A new method to test the hypothesis of isotropy of the ultrahigh energy cosmic ray flux

TL;DR

This paper introduces a novel statistical method based on percolation theory to detect anisotropy in ultrahigh energy cosmic ray flux, revealing potential deviations from isotropy at high energies.

Contribution

The paper presents a new percolation-based statistical approach for analyzing cosmic ray arrival directions, improving sensitivity to anisotropy detection compared to previous methods.

Findings

Detected anisotropy at 56.74 EeV energy threshold

Identified a significant clustering scale at 4 degrees

Rejected isotropy hypothesis at nearly 90% confidence level

Abstract

We developed a new method in order to detect and quantify a potential anisotropy in the ultrahigh energy cosmic ray flux.
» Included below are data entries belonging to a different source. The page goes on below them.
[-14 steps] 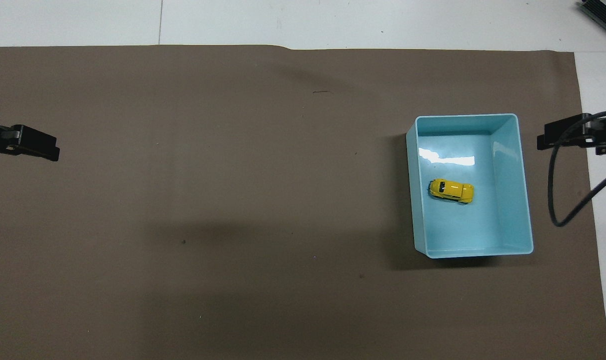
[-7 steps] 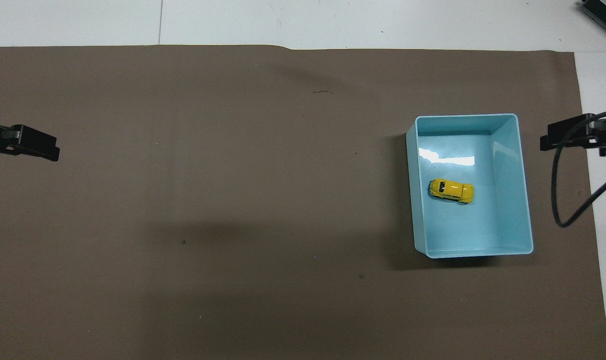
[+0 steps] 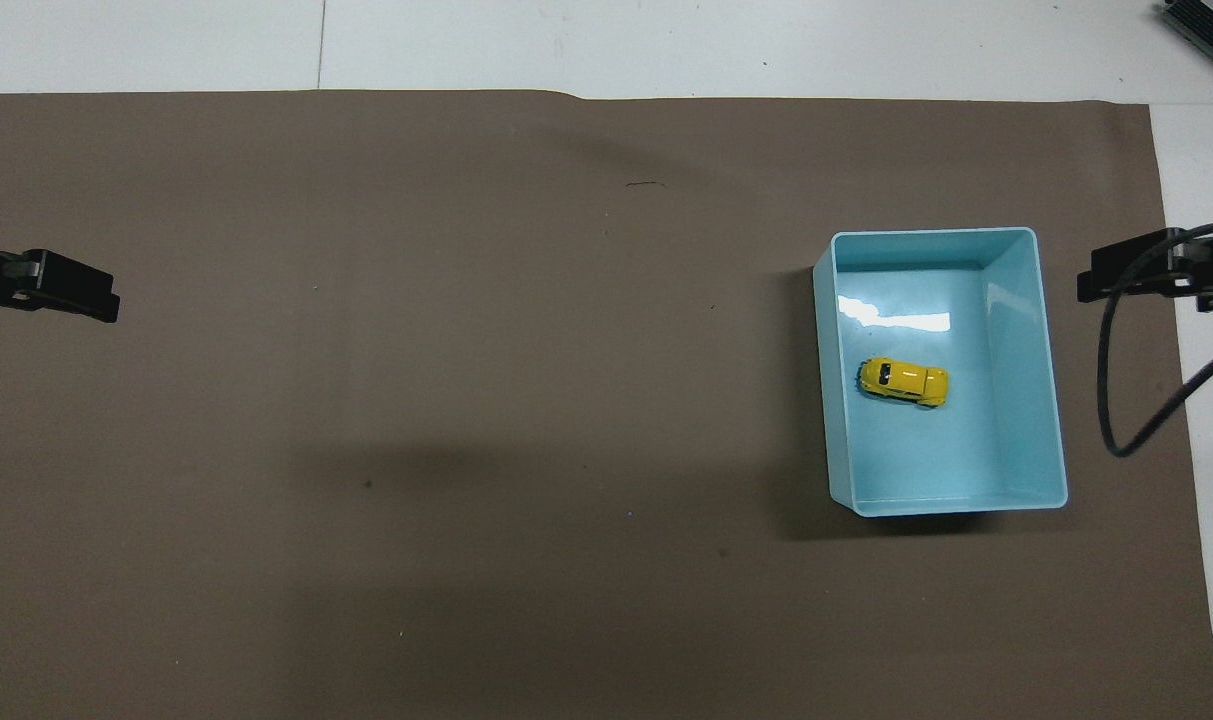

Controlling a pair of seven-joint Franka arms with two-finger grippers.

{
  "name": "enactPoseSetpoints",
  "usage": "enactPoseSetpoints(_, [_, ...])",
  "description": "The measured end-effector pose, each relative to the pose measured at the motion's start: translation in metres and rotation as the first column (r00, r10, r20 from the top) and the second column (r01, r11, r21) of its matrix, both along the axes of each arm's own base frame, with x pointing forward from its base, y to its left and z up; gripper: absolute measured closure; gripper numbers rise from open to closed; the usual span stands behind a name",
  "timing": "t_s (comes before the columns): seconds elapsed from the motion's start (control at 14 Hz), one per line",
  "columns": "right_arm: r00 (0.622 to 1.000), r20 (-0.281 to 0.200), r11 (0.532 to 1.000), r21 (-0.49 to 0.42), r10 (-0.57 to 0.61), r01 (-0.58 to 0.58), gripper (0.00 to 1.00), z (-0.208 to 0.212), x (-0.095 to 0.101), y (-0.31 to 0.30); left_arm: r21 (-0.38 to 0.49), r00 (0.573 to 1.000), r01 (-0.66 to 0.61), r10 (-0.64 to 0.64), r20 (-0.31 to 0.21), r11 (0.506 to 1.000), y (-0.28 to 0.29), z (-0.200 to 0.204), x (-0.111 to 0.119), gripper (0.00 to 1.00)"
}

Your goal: Wind up and store yellow beetle car

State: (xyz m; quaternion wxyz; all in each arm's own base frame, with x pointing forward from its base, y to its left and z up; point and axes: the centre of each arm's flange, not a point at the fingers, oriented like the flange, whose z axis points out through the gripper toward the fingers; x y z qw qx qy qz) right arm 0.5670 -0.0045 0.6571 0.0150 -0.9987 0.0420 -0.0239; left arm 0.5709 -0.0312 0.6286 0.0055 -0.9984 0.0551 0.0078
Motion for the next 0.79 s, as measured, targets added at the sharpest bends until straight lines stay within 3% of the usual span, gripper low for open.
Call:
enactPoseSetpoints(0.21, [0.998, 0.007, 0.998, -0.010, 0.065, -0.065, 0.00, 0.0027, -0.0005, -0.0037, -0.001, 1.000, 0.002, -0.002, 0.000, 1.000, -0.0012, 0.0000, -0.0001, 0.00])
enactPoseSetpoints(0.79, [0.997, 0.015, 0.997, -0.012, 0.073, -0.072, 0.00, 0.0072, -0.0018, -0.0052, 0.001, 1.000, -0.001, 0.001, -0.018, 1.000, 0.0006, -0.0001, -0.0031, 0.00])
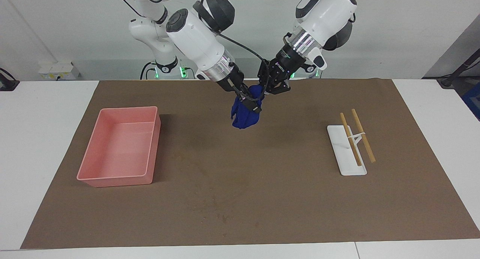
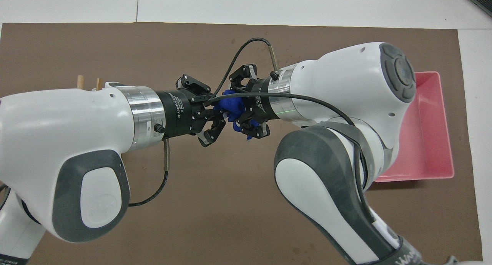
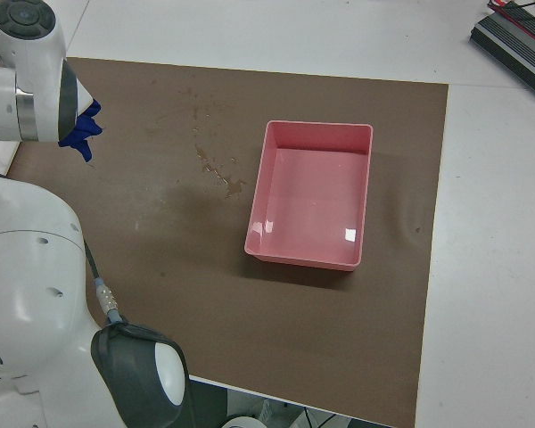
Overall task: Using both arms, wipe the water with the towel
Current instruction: 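Open the left gripper while the right gripper pulls the cloth away, then lower the cloth with the right gripper while the left gripper withdraws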
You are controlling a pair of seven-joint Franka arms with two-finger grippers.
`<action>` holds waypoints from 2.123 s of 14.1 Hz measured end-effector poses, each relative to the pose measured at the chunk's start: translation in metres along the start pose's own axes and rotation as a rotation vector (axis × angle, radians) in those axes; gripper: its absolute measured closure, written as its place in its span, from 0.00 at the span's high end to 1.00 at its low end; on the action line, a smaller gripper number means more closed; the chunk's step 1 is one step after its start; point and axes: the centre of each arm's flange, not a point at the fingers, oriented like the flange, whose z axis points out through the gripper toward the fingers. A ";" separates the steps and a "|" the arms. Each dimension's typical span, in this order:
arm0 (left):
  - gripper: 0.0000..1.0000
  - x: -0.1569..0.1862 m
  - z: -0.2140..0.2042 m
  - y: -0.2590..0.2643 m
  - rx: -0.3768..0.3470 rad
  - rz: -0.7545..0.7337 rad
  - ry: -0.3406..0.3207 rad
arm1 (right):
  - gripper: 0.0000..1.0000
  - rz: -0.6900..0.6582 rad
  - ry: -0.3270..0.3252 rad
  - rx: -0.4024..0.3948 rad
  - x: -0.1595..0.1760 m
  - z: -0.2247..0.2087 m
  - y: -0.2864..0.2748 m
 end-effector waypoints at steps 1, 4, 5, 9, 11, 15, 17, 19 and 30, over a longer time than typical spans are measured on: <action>0.19 0.000 0.000 -0.001 0.001 0.001 0.000 | 0.43 0.001 0.001 0.001 0.001 -0.001 0.000; 0.19 -0.002 0.000 -0.002 -0.002 0.004 -0.004 | 0.28 -0.004 0.002 0.006 0.002 -0.003 -0.001; 0.19 -0.003 -0.001 -0.002 -0.004 0.006 -0.007 | 0.25 -0.007 0.004 0.009 0.001 -0.005 -0.002; 0.48 -0.004 -0.004 0.000 -0.012 0.006 -0.012 | 0.20 -0.057 0.069 0.014 0.000 -0.017 -0.001; 0.70 -0.002 -0.006 0.003 -0.022 0.025 -0.003 | 0.20 -0.081 0.110 0.018 0.002 -0.023 0.000; 1.00 0.008 -0.003 0.006 -0.059 0.254 0.125 | 0.20 -0.210 0.161 -0.012 0.016 -0.016 0.004; 1.00 0.028 -0.010 0.021 -0.019 0.423 0.191 | 0.20 -0.357 0.183 -0.077 0.055 -0.004 0.013; 1.00 0.057 -0.030 0.046 0.036 0.617 0.244 | 0.20 -0.498 0.201 -0.142 0.105 0.006 0.022; 1.00 0.142 -0.148 0.110 0.649 1.743 0.573 | 0.20 -0.700 0.433 -0.427 0.272 0.069 0.104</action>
The proposed method is a new statistical tool based upon the percolation process that is used in physics to describe the formation of long-range connectivity in random systems. Specifically, we investigate the dynamic of the arrangement of cosmic rays into clusters as a function of the maximum angular separation between the arrival directions of a pair of events. In a first step, we characterize the percolation process and extract the most sensitive observable through Monte-Carlo simulations. We then apply the algorithm to the data taken by the array of surface detectors of the Pierre Auger Observatory up to January 2010. The strongest signal appears at an energy threshold of 56.74 EeV and an angular scale of 4 for which the hypothesis of isotropy of the arrival directions of the highest-energy cosmic rays is rejected at a nearly 90% C.L.